# Türkiye'nin başkenti Ankara'dır



## FlyingBird

What dır mean in this sentence?


----------



## ancalimon

Türkiye'nin başkenti Ankara'*dır*.

The capital of Turkey *is* Ankara.

dır, dir, dur, dür suffix add a certain amount of certainty to the sentence.  Also the emphasis is on "Ankara".

You may also say:

Ankara Türkiye'nin başkentidir. (emphasis is on başkent)


----------



## FlyingBird

yeah but "Türkiyenin başkenti ankara" also mean The capital of Turkey *is *Ankara
Because suffix dir is not required,can you explain it better?


----------



## Rallino

The copula *-dir* has four major uses. There is a previous thread about it, albeit in Turkish. See if you can understand:
Copula: dir/dır/dur/dür - [Grammar]


----------



## FlyingBird

question: Senin kardeşin nerede?
Answer: evinde*dir* ama onu görmedim
question: O nasıl?
Answer: İyi*dir
*
or

Question:Türkiyenin başkenti hangi şehir*dir*?
Answer:Türkiyenin başkenti ankara'*dır*
Question:Emin mısın?
Answer:evet,100% eminim


There is difference between first and second text,how would you explain it now?
And rallino I do not understand my english neither turkish is good 
I need answer here.


----------



## Rallino

Then if I sum it up quickly:

1. It's used in scientific/encyclopaedical information: 
→ Ay, Dünya'nın uydusu*dur*. (The Moon is the satellite of the Earth)

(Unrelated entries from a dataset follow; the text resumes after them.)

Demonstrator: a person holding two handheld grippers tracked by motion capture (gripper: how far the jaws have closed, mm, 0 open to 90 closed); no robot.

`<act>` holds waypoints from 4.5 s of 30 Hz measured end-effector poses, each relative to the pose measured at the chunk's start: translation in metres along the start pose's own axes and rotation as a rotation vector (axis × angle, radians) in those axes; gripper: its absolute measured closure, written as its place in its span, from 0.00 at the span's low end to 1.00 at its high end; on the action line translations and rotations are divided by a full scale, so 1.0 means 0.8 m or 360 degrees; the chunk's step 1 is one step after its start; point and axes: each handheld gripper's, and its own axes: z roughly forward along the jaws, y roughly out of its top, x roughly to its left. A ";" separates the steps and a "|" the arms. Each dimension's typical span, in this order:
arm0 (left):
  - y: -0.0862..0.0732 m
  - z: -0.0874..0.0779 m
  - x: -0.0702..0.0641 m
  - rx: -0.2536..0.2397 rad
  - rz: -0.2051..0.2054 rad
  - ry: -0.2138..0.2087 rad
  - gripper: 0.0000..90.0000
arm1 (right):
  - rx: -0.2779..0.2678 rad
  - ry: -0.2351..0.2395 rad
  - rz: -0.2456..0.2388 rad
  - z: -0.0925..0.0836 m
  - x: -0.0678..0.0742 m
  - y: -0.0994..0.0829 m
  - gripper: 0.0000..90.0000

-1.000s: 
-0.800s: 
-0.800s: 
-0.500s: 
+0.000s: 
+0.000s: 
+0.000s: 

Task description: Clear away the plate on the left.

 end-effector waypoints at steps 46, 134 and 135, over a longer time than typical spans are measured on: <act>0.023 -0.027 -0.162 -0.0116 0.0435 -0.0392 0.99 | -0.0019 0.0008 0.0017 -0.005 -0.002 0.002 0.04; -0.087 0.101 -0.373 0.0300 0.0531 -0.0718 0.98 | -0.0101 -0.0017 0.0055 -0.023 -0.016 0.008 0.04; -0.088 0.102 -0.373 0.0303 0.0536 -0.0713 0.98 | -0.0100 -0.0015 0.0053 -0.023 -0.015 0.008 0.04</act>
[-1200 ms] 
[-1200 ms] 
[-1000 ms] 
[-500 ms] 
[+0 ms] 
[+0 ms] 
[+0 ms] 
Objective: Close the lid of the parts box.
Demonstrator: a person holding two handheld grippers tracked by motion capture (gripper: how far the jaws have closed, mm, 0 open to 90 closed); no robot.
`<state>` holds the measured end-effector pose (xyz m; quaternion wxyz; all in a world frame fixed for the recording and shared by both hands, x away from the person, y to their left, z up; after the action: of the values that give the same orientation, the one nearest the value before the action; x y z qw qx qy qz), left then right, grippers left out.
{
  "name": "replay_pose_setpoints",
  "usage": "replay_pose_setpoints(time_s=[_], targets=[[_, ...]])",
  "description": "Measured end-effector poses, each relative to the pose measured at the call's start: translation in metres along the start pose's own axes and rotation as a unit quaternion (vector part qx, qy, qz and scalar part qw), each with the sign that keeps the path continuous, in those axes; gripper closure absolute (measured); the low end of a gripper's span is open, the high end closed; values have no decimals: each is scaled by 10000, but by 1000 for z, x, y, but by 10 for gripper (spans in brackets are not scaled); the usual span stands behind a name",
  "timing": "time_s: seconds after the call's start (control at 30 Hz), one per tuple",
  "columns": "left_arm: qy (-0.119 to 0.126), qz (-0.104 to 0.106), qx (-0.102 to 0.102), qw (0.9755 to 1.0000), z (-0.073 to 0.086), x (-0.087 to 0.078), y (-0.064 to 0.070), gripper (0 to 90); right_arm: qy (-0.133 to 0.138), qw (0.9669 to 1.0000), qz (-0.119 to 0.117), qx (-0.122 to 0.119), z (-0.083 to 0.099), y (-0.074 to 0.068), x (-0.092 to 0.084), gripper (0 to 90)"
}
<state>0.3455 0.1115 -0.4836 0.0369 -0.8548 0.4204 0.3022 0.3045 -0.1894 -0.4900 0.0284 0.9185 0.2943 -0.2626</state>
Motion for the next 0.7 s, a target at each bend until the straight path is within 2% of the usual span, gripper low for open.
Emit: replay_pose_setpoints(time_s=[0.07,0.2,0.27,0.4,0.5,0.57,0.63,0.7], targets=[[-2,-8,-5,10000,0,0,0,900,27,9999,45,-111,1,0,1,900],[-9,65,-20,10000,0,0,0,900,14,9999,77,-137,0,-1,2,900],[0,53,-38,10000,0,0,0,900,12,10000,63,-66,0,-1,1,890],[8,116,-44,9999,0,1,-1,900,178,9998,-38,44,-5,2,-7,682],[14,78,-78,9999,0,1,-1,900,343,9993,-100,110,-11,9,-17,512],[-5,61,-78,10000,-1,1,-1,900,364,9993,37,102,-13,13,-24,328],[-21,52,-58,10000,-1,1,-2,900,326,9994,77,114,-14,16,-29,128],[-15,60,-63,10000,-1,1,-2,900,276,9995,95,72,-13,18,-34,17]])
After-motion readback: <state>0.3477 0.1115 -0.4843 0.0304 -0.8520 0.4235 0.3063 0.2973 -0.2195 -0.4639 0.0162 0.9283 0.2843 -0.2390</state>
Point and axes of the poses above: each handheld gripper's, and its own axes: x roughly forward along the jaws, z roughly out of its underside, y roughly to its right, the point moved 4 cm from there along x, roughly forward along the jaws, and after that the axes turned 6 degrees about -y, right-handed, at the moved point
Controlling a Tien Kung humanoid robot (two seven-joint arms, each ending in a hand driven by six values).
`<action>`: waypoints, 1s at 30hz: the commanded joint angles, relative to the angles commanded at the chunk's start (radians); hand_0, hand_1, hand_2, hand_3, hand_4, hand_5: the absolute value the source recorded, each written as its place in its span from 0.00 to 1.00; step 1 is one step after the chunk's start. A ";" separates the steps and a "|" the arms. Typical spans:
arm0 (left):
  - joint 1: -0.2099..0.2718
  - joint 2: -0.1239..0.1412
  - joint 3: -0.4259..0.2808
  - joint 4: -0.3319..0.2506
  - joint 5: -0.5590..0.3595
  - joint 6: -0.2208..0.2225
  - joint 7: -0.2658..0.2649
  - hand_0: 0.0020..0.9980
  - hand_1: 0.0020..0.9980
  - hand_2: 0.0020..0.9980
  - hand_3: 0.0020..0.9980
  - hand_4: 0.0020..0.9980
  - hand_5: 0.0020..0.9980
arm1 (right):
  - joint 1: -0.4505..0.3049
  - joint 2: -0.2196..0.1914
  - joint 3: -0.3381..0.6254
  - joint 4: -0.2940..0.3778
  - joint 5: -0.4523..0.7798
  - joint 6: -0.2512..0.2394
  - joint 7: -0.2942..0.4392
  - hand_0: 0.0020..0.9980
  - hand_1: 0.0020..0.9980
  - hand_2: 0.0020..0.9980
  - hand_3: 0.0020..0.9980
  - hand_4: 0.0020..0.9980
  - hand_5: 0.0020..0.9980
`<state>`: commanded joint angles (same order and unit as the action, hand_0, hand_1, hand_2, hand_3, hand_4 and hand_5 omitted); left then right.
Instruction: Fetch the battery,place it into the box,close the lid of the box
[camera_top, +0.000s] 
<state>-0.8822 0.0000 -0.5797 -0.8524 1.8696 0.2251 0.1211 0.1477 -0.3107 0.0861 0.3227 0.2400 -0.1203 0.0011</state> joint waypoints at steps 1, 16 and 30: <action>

2. When we talk about a possibility:
→ Pelin uyuyor*dur*. (Pelin is *probably* sleeping).

3. When we talk about historical facts:
→ Berlin duvarı, 1989'da yıkılmış*tır*. (The wall of Berlin was destroyed in 1989.)

4. When someone of higher status (president, judge, boss, etc.) gives orders:
→ Burası halka açık bir alan*dır*. (This place is open to public.)

-----------

Your examples;
_Türkiye'nin başkenti Ankara'*dır*._ falls under rule #1. It's encyclopaedical information.
_Evinde*dir*; ama onu görmedim. _falls under rule #2. The speaker is not 100% sure; he's guessing.

P.S. Rules #1 and #4 can be said without the _-dir_ in *spoken* language. But in written language, it's absolutely necessary to write it.


----------



## FlyingBird

Rallino said:


> Then if I sum it up quickly:
> 
> 1. It's used in scientific/encyclopaedical information:
> → Ay, Dünya'nın uydusu*dur*. (The Moon is the satellite of the Earth)
> 
> 2. When we talk about a possibility:
> → Pelin uyuyor*dur*. (Pelin is *probably* sleeping).
> 
> 3. When we talk about historical facts:
> → Berlin duvarı, 1989'da yıkılmış*tır*. (The wall of Berlin was destroyed in 1989.)
> 
> 4. When someone of higher status (president, judge, boss, etc.) gives orders:
> → Burası halka açık bir alan*dır*. (This place is open to public.)
> 
> -----------
> 
> Your examples;
> _Türkiye'nin başkenti Ankara'*dır*._ falls under rule #1. It's encyclopaedical information.
> _Evinde*dir*; ama onu görmedim. _falls under rule #2. The speaker is not 100% sure; he's guessing.
> 
> P.S. Rules #1 and #4 can be said without the _-dir_ in *spoken* language. But in written language, it's absolutely necessary to write it.


Good,you explained how to answer with "dir".But...

-O nasıldır?
-O kimdir?
-Türkiyenin başkenti kimdir?
-Nereye gidiyorsundur?

this is something difference now because we are asking a question.
How would you explain meaning of suffix "dir" in those sentences above?


----------



## Rallino

> -O nasıldır?
> -O kimdir?
> -Türkiyenin başkenti kimdir?
> -Nereye gidiyorsundur? This one is not very correct.



These also rather fall under the 1st rule. You would almost always see them as the title of an article or an essay. It implies that we need a neutral/scientific/unbiaised answer, therefore the 'encyclopaedical' -dir.

In any case, in spoken language it's rarer.


----------